Yielding very high output - nearly I ton per acre (2 t/ha), whereas China produces barely 1/3 ton per acre (0.7 t/ha) - African production is concentrated almost entirely on black teas.
Today, with the development of the specialty tea market several experiments to improve quality are in development, using mainly the orthodox processing method. In addition, new families of teas, especially white and green teas, are appearing. These experiments are taking place mainly in Kenya and Malawi, currently the only African countries that offer high-quality teas.
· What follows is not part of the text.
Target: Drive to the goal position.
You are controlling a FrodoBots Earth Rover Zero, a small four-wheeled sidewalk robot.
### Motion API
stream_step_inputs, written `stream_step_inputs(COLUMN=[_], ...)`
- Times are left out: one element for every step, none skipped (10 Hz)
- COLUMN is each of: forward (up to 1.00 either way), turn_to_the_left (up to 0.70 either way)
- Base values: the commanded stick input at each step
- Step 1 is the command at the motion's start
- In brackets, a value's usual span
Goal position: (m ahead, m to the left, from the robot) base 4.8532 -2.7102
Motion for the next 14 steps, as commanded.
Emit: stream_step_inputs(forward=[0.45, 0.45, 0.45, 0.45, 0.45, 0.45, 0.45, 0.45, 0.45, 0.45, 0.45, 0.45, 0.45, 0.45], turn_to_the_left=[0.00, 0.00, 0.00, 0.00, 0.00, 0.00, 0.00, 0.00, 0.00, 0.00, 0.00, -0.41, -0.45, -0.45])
A serious part of the industry since the beginning of the 20th century, Kenya is now the foremost tea grower on the African continent and the third-largest in the world. More than 370,000 acres (150,000 ha) of gardens are now devoted to the cultivation of tea, with an annual output of more than 375,000 tons (340,000 t) of the gardens are situated in mountainous regions at altitudes from 5,000 to 6,500 feet (1,500 to 2,000 m), as well as west of the Rift Valley. In 2008, Kenya exported more than 353,000 tons (320,000 t) of tea throughout the world. The most famous gardens are Milima, Marinyn and Kangaita, which all use the orthodox and CTC processing methods.
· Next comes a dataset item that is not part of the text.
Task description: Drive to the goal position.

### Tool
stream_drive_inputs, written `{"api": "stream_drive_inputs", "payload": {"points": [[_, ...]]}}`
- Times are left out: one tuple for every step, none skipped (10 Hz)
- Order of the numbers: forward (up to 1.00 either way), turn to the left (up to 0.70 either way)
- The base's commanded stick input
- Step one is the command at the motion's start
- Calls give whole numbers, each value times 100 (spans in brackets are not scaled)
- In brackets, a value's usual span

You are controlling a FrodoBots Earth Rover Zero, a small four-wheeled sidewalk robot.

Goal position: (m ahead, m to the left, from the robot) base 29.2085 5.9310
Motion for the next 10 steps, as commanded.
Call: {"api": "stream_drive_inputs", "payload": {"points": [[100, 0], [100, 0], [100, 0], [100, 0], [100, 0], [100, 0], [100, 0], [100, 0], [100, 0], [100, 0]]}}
One of the first African countries to market its tea production, Malawi is still one of the major African growers. The industry is composed mainly of small artisans, who produce more than 49,600 tons (45,000 t) of tea per year. After cotton, tea is the country's major commercial crop.
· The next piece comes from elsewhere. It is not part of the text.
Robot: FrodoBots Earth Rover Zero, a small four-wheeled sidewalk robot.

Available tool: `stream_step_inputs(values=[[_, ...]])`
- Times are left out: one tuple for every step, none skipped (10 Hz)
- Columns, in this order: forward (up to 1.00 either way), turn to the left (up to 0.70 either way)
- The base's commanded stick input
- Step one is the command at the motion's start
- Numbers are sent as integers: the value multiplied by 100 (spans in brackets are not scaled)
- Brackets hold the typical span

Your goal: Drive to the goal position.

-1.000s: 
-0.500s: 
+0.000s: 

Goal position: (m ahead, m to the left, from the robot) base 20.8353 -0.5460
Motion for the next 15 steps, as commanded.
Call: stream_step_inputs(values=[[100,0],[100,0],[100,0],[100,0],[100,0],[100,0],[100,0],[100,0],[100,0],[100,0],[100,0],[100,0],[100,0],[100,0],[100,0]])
The first plantations were established in 1878 and gradually spread to the regions of Malanje and Thyolo. At the time, tea trees from the Natal region of South Africa were transplanted, but, due to Malawi’s unpredictable weather; these trees did not live up to expectations. During the 1920s, trees of the assamica variety, better suited to the subtropical climate of Malawi, were imported from India, where the development of cultivars was already very advanced.
Today, growing areas are found mainly in the southern regions of the country, around Thyolo and Mulanje (in the Shire Highlands). Mulanje is the most important growing region in the country.
Malawan teas are still relatively unknown. They are used primarily in tea blends. Most plantations belong to foreign companies that export their production primarily to Europe. Harvesting takes place during the southern hemisphere summer, from October to April.
Exclusively grown in South Africa, rooibos is a beverage that the local population has been consuming for centuries. It is prepared using a plant of the family of pulses (Aspalathus linearis). This plant, which is grown on the plains in the Cedarberg region, is a bush that grows 3 to 6 feet (1 to 2 m) in height and is covered in small branches. The leaves and stems are harvested then cut, crushed, oxidated and dried in the sun. Commonly called "red tea," rooibos is rich in minerals and vitamins. Its bright-red liquid is fruity and acidic.